FastUMI: A Scalable and Hardware-Independent Universal Manipulation Interface with Dataset

TL;DR

FastUMI addresses the scarcity and cost of real-world robotic manipulation data by delivering a hardware-decoupled, plug-and-play data collection system that couples handheld demonstrations with robot-mounted execution. It replaces the original VIO pipeline with RealSense T265 tracking, scaffolds a robust software pipeline for data collection and verification, and opens a 10k+ demonstration dataset spanning 22 tasks to accelerate imitation-learning progress. The authors introduce algorithmic adaptations—Smooth-ACT and PoseACT for first-person perspectives, and Depth-Enhanced DP—along with a dynamic error-compensation mechanism to maintain alignment across diverse hardware. The result is a scalable, cost-effective platform that sustains robust performance across varied manipulation scenarios, demonstrated by significant improvements in depth-sensitive tasks and broad cross-platform transfer potential.
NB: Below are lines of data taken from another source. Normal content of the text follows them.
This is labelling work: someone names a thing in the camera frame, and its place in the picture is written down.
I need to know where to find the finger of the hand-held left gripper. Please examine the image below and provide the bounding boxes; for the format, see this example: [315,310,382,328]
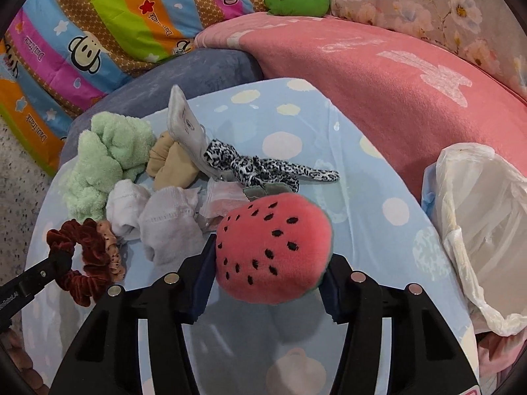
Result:
[16,251,75,298]

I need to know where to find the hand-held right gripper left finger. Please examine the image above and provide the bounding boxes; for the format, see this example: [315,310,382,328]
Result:
[49,234,219,395]

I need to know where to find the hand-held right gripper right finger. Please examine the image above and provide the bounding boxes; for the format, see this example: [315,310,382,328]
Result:
[319,253,482,395]

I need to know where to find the dark red velvet scrunchie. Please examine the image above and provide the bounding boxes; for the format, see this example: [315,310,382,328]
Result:
[46,219,112,307]

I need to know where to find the peach dotted scrunchie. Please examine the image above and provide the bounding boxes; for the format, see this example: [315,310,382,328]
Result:
[96,220,126,282]

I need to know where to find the pink strawberry plush toy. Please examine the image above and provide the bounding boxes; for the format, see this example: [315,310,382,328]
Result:
[215,183,333,306]

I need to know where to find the pink white small cloth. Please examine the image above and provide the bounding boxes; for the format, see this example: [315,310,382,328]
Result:
[198,179,250,231]

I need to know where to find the green fluffy cloth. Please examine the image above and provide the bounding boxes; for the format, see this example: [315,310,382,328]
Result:
[62,113,155,223]

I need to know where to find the beige sock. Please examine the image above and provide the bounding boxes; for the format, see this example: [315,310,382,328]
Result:
[149,131,202,192]

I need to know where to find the leopard print hair band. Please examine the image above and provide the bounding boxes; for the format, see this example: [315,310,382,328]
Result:
[204,139,340,194]

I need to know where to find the blue waste bin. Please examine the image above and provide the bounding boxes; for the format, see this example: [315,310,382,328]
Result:
[421,162,439,219]

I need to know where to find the white printed sock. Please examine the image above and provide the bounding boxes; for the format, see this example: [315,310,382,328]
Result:
[167,84,219,173]

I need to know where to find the white-lined trash bin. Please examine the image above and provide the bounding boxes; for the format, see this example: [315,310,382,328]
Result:
[432,143,527,336]

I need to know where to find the person's left hand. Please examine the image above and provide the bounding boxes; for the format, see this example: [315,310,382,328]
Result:
[0,325,46,384]

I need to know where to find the light blue dotted sheet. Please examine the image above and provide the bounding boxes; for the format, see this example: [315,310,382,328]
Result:
[20,77,482,395]

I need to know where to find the pink blanket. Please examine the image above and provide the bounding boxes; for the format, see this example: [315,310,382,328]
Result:
[193,10,527,383]

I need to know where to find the blue-grey pillow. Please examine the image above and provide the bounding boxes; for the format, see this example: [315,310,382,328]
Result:
[60,47,264,165]

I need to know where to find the colourful monkey print quilt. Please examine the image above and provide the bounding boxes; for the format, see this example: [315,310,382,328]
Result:
[0,0,276,177]

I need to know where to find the floral beige pillow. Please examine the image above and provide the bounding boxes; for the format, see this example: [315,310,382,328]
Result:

The open dataset and modular framework are positioned to advance data-driven robotic learning across real-world, diverse environments.

Abstract

Real-world manipulation data involving robotic arms is crucial for developing generalist action policies, yet such data remains scarce since existing data collection methods are hindered by high costs, hardware dependencies, and complex setup requirements. In this work, we introduce FastUMI, a substantial redesign of the Universal Manipulation Interface (UMI) system that addresses these challenges by enabling rapid deployment, simplifying hardware-software integration, and delivering robust performance in real-world data acquisition. Compared with UMI, FastUMI has several advantages: 1) It adopts a decoupled hardware design and incorporates extensive mechanical modifications, removing dependencies on specialized robotic components while preserving consistent observation perspectives. 2) It also refines the algorithmic pipeline by replacing complex Visual-Inertial Odometry (VIO) implementations with an off-the-shelf tracking module, significantly reducing deployment complexity while maintaining accuracy. 3) FastUMI includes an ecosystem for data collection, verification, and integration with both established and newly developed imitation learning algorithms, accelerating policy learning advancement. Additionally, we have open-sourced a high-quality dataset of over 10,000 real-world demonstration trajectories spanning 22 everyday tasks, forming one of the most diverse UMI-like datasets to date. Experimental results confirm that FastUMI facilitates rapid deployment, reduces operational costs and labor demands, and maintains robust performance across diverse manipulation scenarios, thereby advancing scalable data-driven robotic learning.

Figures (11)

• Figure 1: Physical prototypes of FastUMI. Left: The handheld device, used to collect demonstration data from human operators, includes a GoPro② for visual feedback, a RealSense T265① for end-effector pose tracking, fingertip markers④⑤ to measure the gripper aperture, and a top cover③ to secure both the GoPro and T265. Middle: A robot-mounted device, used for executing learned policies on the robotic arm, mirrors the handheld configuration. It features an ISO-standard-compatible camera mounting solution (including gopro mount⑥, extension arms⑦⑧, and flange plate⑨) that adapts to varying arm and gripper geometries. This design maintains consistent GoPro perspectives across different setups, enabling direct transfer of human demonstration views to autonomous robotic executions. Right: FastUMI can be easily deployed on various robotic arms and grippers. To distinguish FastUMI's hardware configuration from that of the original UMI, we employ a color-coding scheme.
• Figure 3: Visual alignment between the handheld device (Left) and the robot-mounted device (Right). The two views demonstrate the consistent positioning of the GoPro's fisheye lens image, with the bottom of the gripper's fingertips aligned to the red dashed lines.
• Figure 4: Our plug-in fingertip design integrated with the xArm Gripper; The effective length of the xArm Gripper changes by approximately 1 centimeter between fully closed and open positions, potentially causing misalignment when transferring demonstrations.
• Figure 5: Left: The blue 3D-printed groove on the table, serving as a clear visual reference to aid loop closure. Right: The T265's trajectory in RVIZ, illustrating alignment with the initial reference, highlighted as a green dashed box, after revisiting the blue groove.
• Figure 6: Illustration of the offset $\Delta_{c2g}$ from the T265 center to the gripper center, and the gripper center pose $\bigl(\mathbf{p}_{b2g}, \mathbf{R}_{b2g}\bigr)$ in the robot base frame.